The Japan Open was the third leg of the newly established FINA World Series, and saw the home team sweep four out of the five gold medals. This year’s edition was the biggest yet, with 20 nations participating and giving them a chance to prepare and (literally) test the waters ahead of Tokyo 2020.
The Japanese national team swept all events but the solo, where Spain’s Ona Carbonell made her international season debuts by unveiling highly-anticipated new choreographies in both the technical and free events. Her technical solo saw her transform into a snake, while her free routine was to a version of Edith Piaf’s “Padam Padam,” where she showcased creative and risky moves along with numerous original transitions.
“[I tried] a very emotional, different, innovative choreography,” said Carbonell during the press conference. “It’s a very difficult routine, non-stop, all the time I have one leg or one arm up — very new skills for me for the solo angle. I want to show a good technique, and to express myself and do a really good artistic routine.”
Three-time World Champion Virginie Dedieu has worked with Carbonell on both of these new solos, and her artistic ‘touch’ is definitely apparent in the choreography. Hate it or love it, the Spaniard definitely stepped out of her comfort zone and it was great to see her go for it. As this was her first international competition and her first chance to get feedbacks, we can expect many changes to be made before her next appearance likely at the Spanish Open later this month. The solo podium was completed by Yukiko Inui from Japan (182.9121) and Jacqueline Simoneau (178.7234) representing Canada.
Evangelia Platanioti from Greece also made her season debuts here, and showcased a new free solo to a soft, piano version of “Swan Lake.” While the theme and music has been quite overused in synchro, she displayed a great artistic research and some interesting moves that highlighted her flexibility. France’s Eve Planeix, one of the youngest swimmer of the competition, placed fifth in the free event. She is looking more and more likely to become the nation’s soloist at Worlds in Budapest as she once again placed ahead of teammate Maureen Jenkins, and with Estel-Anais Hubaud seemingly focusing on the duet event for the rest of the season.
In the duet competition, Japan won the gold with the pairs of Inui and Mai Nakamura in the technical event, and Inui and Kanami Nakamaki for the free routine. Canada’s Olympic duet of Simoneau and Karine Thomas competed for the first time this season and grabbed the silver medal.
“We performed this free routine at the Olympics in Rio,” explained Simoneau. “The theme is heartbreak: a relationship goes through the anger, the frustration, the sadness, the happiness and the joy, and we live through these emotions in our routine.”
They had some direct competition with a second Canadian duet of Claudia Holzner and Gabrielle Brisson vying for that Budapest spot as well.
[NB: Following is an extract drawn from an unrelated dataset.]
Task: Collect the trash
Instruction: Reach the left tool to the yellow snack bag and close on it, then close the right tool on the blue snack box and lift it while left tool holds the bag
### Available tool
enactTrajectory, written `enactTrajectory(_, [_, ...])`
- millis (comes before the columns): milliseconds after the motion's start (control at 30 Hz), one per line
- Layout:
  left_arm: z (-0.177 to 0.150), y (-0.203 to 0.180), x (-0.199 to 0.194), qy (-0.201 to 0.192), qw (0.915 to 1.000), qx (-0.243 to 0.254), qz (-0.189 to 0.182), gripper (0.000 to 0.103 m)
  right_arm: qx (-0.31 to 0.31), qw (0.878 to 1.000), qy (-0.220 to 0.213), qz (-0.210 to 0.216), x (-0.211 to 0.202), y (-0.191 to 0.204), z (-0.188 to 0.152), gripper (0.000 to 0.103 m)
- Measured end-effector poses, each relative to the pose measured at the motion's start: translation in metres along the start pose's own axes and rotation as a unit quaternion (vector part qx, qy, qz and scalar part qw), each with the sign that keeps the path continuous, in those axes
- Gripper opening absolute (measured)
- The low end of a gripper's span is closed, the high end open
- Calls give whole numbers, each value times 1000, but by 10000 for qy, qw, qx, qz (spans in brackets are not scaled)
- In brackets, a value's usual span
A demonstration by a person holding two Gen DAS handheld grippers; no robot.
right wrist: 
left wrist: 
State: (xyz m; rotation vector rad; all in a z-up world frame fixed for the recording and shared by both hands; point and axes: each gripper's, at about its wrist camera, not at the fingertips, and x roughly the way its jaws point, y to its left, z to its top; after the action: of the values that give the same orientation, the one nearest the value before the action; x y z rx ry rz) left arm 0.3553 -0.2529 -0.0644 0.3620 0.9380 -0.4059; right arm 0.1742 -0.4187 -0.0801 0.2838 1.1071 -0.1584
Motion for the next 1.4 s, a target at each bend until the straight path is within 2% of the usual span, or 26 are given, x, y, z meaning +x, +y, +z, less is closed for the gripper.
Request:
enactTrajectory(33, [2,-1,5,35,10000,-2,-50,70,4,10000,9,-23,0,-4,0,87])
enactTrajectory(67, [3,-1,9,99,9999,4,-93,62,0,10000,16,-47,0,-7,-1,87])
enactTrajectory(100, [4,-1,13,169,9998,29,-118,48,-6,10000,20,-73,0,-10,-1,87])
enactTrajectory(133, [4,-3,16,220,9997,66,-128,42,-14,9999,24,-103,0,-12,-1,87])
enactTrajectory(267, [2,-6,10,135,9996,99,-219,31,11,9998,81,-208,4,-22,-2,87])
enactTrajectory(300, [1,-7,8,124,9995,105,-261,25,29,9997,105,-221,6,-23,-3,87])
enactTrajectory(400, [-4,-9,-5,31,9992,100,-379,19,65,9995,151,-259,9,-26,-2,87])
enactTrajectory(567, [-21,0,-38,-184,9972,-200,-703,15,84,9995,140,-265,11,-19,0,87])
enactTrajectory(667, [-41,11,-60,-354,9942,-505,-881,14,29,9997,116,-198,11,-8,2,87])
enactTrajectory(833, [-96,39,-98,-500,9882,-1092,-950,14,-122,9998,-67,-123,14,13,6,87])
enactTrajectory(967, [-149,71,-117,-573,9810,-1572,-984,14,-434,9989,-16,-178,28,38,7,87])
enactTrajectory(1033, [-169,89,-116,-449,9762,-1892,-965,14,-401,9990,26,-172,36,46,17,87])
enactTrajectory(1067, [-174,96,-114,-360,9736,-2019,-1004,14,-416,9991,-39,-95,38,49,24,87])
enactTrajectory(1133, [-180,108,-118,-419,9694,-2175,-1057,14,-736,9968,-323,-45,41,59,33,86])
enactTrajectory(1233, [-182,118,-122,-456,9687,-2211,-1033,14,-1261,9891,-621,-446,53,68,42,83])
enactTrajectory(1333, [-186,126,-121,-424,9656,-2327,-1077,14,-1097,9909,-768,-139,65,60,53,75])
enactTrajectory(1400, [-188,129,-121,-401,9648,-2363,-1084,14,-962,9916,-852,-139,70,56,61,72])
However, Simoneau and Thomas proved they have not miss a beat since Rio by distancing themselves from this new senior pair, even though they have not been able to train together as much as they would have liked. Indeed, Thomas has been living hundreds of miles away, but from now on both her and Simoneau will be in Montreal to properly train for Worlds, which is set to be Thomas’ last hoorah in synchro as she has already announced she’s retiring after this season.
The Greek pair of Platanioti and Evangelia Papazoglou won the bronze medal and shook up the duet hierarchy established in Rio where they had finished behind France and the United States. Here, the two left both of these nations in the dust as they displayed maturity and a strong intention on coming back up the European and World rankings. Similarly, Mexico continued its rise within the international standings, further distancing itself from its direct rivals France. The French pair actually had a bit of a rough showing in the technical event, and it led its duet to also be unexpectedly overtaken by the Nemich sisters from Kazakhstan in the overall standings.
In the mixed duet competition, Japan’s Atsushi Abe and Yumi Adachi took gold by virtue of being the only participants in the event. They tremendously improved on their scores since the MUFE French Open, scoring one to one and a half points higher here than in Paris in both events. In Tokyo, the pair recorded 83.0235 in the technical routine and 85.3667 in the free for a total of 168.3902.
The Japanese once again came out on top in the team event with a total score of 184.7684 over silver medalists Mexico (171.2769) and Kazakhstan (158.1626) which won the bronze. In the free combination event, Japan dominated as well and easily won gold with 93.1667 over France (84.8000) and Kazakhstan (82.7000). The French are once again swimming a free combination after four years, and have decided to highlight their capital city Paris.
“We decided to do a choreography on Paris, and tried a different way to swim the combo, with soft music,” explained head coach Julie Fabre. “Synchro is really athletic and everyone swims fast, so we tried to do something different. It’s a new choreography, so the challenge was to see if the choreography was good. We have a lot of things to improve — technique, synchronisation and strength — but overall it was good.”
The World Series continue this week with the Canada Open competition from May 2 – 6 in Toronto before heading to Spain at the end of the month.